Let $a_{ij}$ as the elements in adjacency matrix of Erdos-Renyi graphs. Thus $a_{ij}$ is a Bernoulli random variable:
$a_{ij}=1\text{with probability} p$, or $0\text{with probability} 1-p$
Now I would like to estimate the lower bound of the tail probability
$P(|\sum_{1\leq i<j\leq n}(a_{ij}-p)|\geq t)$
What I tried is:
$a_{ij}-p$ is a Bernoulli random variable, whose expectation is $0$, and it equals to $1-p$ with probability $p$ and equals to $-p$ with probability $1-p$.
Now I follow the similar proof of Hoeffding inequality for symmetric Bernoulli random variables.
\begin{equation} \begin{aligned} P(\sum (a_{ij}-p)\leq t)&=P(\exp(\lambda \sum (a_{ij}-p))\geq \exp(\lambda t))\\ &\leq \frac{E(\exp(\lambda \sum (a_{ij}-p)))}{\exp(\lambda t)}\\ \end{aligned} \end{equation}
Thus now we need to estimate the moment generating function $E(\exp(\lambda \sum (a_{ij}-p)))$ and this is where I got stuck.
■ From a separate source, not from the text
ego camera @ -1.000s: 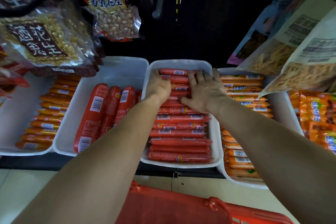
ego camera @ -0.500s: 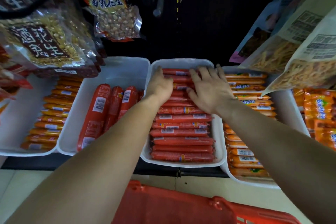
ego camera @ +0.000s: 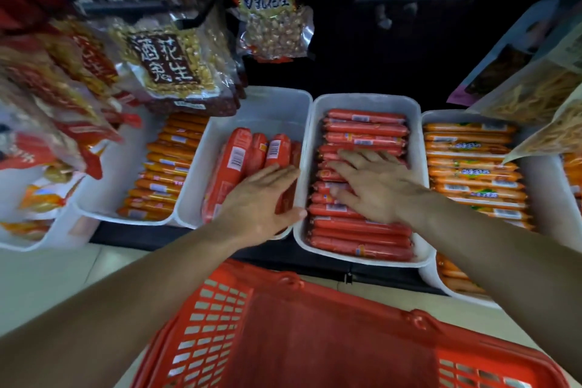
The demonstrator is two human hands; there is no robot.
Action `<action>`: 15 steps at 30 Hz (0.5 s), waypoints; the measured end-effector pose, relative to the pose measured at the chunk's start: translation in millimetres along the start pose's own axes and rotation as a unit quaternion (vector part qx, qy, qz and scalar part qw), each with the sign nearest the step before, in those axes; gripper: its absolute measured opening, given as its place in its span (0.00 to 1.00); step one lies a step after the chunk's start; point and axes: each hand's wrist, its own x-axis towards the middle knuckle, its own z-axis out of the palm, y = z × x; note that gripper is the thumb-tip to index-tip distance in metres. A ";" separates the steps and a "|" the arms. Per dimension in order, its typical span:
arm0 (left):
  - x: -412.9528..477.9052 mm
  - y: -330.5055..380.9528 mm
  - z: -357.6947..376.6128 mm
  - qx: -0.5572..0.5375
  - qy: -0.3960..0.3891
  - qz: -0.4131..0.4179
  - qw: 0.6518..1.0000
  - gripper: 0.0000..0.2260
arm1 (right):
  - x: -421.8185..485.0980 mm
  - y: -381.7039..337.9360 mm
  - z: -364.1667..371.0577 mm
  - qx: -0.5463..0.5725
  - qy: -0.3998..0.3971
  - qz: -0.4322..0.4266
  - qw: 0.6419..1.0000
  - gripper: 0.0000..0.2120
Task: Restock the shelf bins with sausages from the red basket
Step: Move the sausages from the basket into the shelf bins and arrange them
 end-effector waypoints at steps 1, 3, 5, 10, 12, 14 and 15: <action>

If random variable $X_i$ are symmetric Bernoulli variables, then we have $E(\exp(\lambda \sum (X_i)))=\Pi(E(\exp(\lambda X_i)))$, and $E(\exp(\lambda X_i))=(\exp(\lambda)+\exp(-\lambda))/2=\Pi\text{cosh}(\lambda)\leq \Pi \exp(\lambda^2)/2$.
However in our case $X_i$ is $a_{ij}-p$, I don't know how to upper bound the generating funtion.